*Your task*
Wherever the line with "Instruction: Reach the" sits in the listing below, transcribe from it up to and including the line with "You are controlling", exactly, and leave the remaining lines out.

━━ Exercise inputs

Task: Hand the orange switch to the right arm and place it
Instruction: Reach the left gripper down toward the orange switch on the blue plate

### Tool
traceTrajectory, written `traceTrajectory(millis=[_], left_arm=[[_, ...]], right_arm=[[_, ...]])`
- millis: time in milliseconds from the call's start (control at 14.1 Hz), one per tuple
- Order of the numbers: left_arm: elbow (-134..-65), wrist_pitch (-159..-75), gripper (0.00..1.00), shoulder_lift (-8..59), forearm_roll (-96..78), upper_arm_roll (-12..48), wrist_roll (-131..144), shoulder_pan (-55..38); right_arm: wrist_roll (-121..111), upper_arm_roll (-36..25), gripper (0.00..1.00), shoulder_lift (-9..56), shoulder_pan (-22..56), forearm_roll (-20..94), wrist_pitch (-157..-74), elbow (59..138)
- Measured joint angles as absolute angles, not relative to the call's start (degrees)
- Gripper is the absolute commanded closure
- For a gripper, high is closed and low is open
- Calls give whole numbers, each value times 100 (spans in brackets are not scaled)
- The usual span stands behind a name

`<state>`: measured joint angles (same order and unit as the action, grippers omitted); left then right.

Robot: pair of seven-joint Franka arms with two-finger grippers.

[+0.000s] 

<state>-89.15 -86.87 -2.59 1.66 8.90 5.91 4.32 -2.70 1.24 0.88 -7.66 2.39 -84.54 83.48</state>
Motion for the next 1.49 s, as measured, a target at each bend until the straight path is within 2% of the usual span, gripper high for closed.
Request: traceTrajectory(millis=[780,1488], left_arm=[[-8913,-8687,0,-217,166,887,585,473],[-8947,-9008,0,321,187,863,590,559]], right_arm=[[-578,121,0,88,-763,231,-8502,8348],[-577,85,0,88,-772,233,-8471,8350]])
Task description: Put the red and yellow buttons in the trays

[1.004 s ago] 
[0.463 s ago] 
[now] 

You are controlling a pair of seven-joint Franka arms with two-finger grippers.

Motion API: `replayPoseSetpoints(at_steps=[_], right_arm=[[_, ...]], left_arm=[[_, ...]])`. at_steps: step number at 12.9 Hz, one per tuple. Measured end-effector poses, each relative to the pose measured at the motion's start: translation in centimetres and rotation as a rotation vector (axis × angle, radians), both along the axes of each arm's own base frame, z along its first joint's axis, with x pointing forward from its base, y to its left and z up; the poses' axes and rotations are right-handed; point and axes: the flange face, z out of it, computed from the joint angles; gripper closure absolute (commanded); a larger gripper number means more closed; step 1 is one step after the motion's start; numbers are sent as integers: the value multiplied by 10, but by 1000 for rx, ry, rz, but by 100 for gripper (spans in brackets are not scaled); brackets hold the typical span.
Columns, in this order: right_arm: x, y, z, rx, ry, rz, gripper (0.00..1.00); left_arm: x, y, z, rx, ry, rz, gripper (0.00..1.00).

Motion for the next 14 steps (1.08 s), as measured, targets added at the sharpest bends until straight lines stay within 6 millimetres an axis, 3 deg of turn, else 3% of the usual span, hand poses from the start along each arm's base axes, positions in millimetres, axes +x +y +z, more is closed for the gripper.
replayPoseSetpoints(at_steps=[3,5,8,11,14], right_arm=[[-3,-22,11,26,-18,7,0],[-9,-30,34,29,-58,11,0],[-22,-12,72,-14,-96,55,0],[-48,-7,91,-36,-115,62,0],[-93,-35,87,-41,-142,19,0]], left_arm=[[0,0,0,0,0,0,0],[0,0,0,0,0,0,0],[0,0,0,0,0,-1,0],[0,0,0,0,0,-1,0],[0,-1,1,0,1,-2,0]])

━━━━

*Expected answer*
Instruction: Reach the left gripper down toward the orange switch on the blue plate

### Tool
traceTrajectory, written `traceTrajectory(millis=[_], left_arm=[[_, ...]], right_arm=[[_, ...]])`
- millis: time in milliseconds from the call's start (control at 14.1 Hz), one per tuple
- Order of the numbers: left_arm: elbow (-134..-65), wrist_pitch (-159..-75), gripper (0.00..1.00), shoulder_lift (-8..59), forearm_roll (-96..78), upper_arm_roll (-12..48), wrist_roll (-131..144), shoulder_pan (-55..38); right_arm: wrist_roll (-121..111), upper_arm_roll (-36..25), gripper (0.00..1.00), shoulder_lift (-9..56), shoulder_pan (-22..56), forearm_roll (-20..94), wrist_pitch (-157..-74), elbow (59..138)
- Measured joint angles as absolute angles, not relative to the call's start (degrees)
- Gripper is the absolute commanded closure
- For a gripper, high is closed and low is open
- Calls give whole numbers, each value times 100 (spans in brackets are not scaled)
- The usual span stands behind a name

`<state>`: measured joint angles (same order and unit as the action, grippers omitted); left then right.

Robot: pair of seven-joint Franka arms with two-finger grippers.

[+0.000s] 

<state>-89.15 -86.87 -2.59 1.66 8.90 5.91 4.32 -2.70 1.24 0.88 -7.66 2.39 -84.54 83.48</state>
Motion for the next 1.49 s, as measured, a target at each bend until the straight path is within 2% of the usual span, gripper high for closed.
Request: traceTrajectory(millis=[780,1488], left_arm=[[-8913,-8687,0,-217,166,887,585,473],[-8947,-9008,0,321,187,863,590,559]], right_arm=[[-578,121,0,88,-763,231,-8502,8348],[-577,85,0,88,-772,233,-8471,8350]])
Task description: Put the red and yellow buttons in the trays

[1.004 s ago] 
[0.463 s ago] 
[now] 

You are controlling a pair of seven-joint Franka arms with two-finger grippers.

The output for this exercise is now complete.